**PROBLEM TO SOLVE**
When you reach the line containing "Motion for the", stop after it; until then, copy each line of the listing exactly, starting with the first.

==============================

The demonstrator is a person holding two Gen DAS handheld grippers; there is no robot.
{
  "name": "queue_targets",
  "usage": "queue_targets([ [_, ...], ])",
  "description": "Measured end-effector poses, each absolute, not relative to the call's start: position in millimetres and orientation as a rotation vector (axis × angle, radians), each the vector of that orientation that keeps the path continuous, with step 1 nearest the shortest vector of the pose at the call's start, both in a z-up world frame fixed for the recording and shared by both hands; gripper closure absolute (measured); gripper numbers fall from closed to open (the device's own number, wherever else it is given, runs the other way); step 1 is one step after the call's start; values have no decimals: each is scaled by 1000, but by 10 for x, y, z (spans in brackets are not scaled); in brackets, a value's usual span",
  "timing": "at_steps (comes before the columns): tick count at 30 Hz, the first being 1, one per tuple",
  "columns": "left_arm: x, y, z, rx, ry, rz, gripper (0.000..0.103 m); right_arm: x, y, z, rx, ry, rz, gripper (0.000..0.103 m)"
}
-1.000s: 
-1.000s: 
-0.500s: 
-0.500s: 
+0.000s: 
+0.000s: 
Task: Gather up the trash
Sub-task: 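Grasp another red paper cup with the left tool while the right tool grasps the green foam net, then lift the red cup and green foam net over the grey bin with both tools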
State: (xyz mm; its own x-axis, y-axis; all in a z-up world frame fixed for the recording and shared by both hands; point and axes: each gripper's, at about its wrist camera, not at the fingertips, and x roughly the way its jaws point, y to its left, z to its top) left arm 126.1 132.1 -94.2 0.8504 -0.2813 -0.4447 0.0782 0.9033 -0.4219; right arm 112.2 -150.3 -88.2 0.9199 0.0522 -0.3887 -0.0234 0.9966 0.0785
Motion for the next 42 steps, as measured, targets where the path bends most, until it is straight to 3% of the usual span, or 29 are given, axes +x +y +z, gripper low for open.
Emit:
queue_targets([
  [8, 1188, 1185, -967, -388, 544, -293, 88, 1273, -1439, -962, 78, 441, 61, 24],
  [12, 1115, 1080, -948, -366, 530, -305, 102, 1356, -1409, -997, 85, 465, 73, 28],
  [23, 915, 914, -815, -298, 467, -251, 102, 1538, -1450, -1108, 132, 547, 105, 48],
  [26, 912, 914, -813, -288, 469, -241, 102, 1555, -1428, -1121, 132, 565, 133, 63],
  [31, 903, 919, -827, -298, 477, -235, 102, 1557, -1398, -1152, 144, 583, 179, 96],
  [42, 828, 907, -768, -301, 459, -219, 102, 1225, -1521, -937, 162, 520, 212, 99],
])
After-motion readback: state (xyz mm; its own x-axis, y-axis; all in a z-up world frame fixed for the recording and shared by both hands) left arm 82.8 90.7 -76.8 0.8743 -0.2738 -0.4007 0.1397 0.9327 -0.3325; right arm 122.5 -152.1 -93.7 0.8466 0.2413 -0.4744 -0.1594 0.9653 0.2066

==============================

**REPLY**
The demonstrator is a person holding two Gen DAS handheld grippers; there is no robot.
{
  "name": "queue_targets",
  "usage": "queue_targets([ [_, ...], ])",
  "description": "Measured end-effector poses, each absolute, not relative to the call's start: position in millimetres and orientation as a rotation vector (axis × angle, radians), each the vector of that orientation that keeps the path continuous, with step 1 nearest the shortest vector of the pose at the call's start, both in a z-up world frame fixed for the recording and shared by both hands; gripper closure absolute (measured); gripper numbers fall from closed to open (the device's own number, wherever else it is given, runs the other way); step 1 is one step after the call's start; values have no decimals: each is scaled by 1000, but by 10 for x, y, z (spans in brackets are not scaled); in brackets, a value's usual span",
  "timing": "at_steps (comes before the columns): tick count at 30 Hz, the first being 1, one per tuple",
  "columns": "left_arm: x, y, z, rx, ry, rz, gripper (0.000..0.103 m); right_arm: x, y, z, rx, ry, rz, gripper (0.000..0.103 m)"
}
-1.000s: 
-1.000s: 
-0.500s: 
-0.500s: 
+0.000s: 
+0.000s: 
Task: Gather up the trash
Sub-task: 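Grasp another red paper cup with the left tool while the right tool grasps the green foam net, then lift the red cup and green foam net over the grey bin with both tools
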State: (xyz mm; its own x-axis, y-axis; all in a z-up world frame fixed for the recording and shared by both hands; point and axes: each gripper's, at about its wrist camera, not at the fingertips, and x roughly the way its jaws point, y to its left, z to its top) left arm 126.1 132.1 -94.2 0.8504 -0.2813 -0.4447 0.0782 0.9033 -0.4219; right arm 112.2 -150.3 -88.2 0.9199 0.0522 -0.3887 -0.0234 0.9966 0.0785
Motion for the next 42 steps, as measured, targets where the path bends most, until it is straight to 3% of the usual span, or 29 are given, axes +x +y +z, gripper low for open.

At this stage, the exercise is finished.